→ Exercise
Search the data for "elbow" and copy every matching line.

==============================

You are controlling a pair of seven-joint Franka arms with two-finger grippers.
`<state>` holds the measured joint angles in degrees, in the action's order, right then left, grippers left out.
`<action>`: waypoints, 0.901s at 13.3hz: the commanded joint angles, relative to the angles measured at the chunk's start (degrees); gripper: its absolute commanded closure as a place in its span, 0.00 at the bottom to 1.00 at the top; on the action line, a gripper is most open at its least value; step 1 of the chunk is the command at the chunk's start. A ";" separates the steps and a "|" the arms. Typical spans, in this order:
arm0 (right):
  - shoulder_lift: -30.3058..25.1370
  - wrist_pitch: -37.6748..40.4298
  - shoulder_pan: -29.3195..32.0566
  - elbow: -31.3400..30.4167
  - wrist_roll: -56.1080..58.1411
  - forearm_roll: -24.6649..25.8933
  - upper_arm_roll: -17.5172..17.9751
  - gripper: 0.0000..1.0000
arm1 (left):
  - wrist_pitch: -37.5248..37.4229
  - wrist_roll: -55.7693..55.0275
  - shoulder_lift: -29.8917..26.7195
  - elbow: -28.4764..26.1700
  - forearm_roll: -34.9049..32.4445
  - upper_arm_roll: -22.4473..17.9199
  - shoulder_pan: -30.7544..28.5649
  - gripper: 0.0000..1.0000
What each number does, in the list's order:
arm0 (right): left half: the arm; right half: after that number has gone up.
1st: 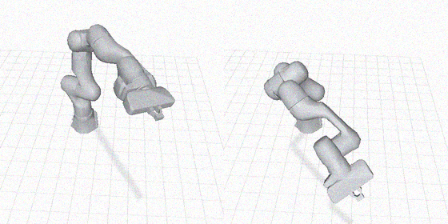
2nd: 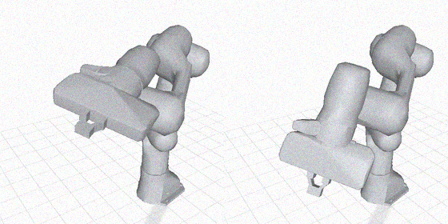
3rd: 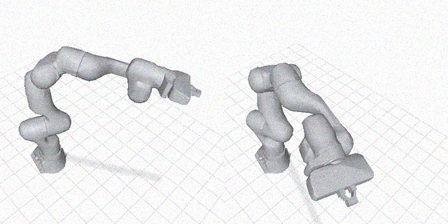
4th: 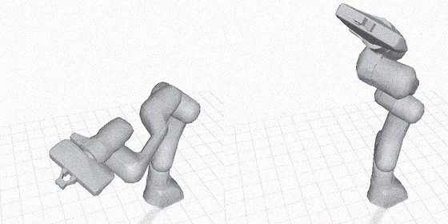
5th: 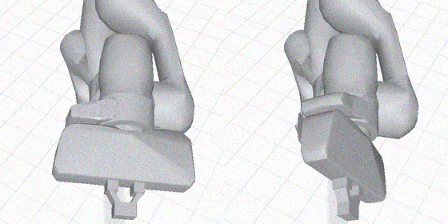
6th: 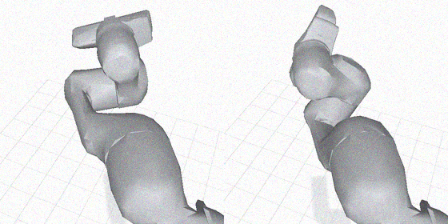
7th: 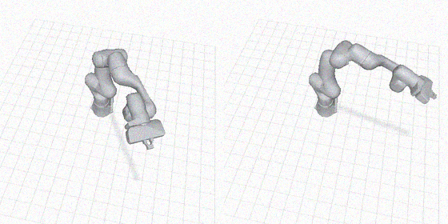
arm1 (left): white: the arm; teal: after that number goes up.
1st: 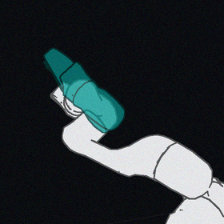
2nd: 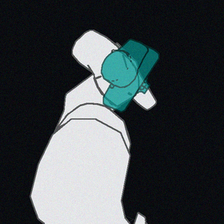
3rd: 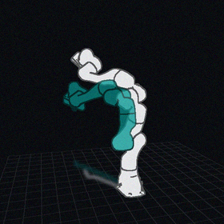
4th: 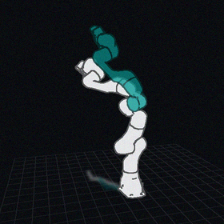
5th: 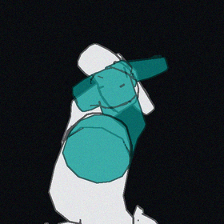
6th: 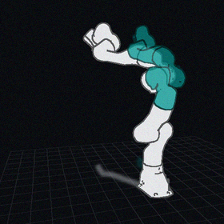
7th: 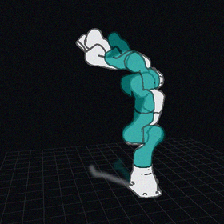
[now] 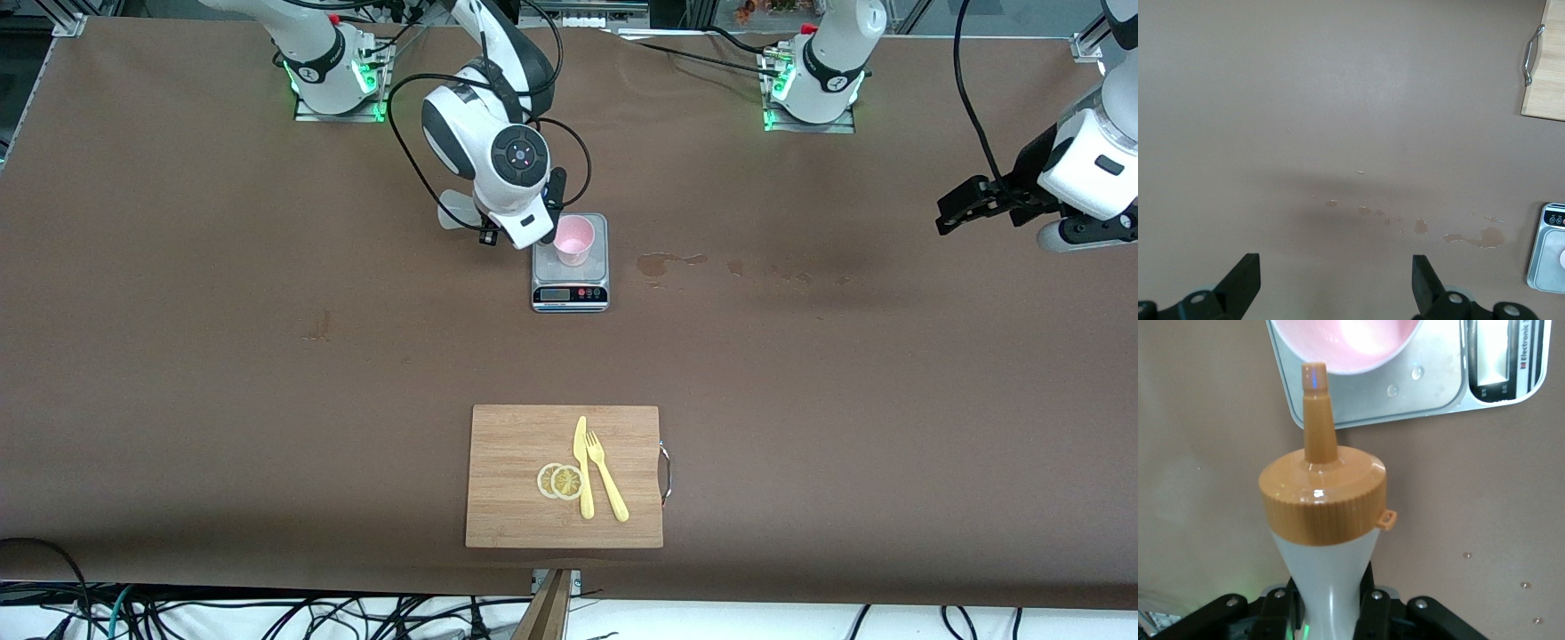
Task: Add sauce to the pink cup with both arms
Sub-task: 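Tilt the bottle nozzle into the pink cup with the right gripper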
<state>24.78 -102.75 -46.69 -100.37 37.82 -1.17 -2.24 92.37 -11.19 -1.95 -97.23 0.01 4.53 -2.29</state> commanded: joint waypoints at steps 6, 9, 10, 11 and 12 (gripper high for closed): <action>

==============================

→ The completed task
  - elbow: -31.3400..30.4167
  - elbow: -28.4764..26.1700

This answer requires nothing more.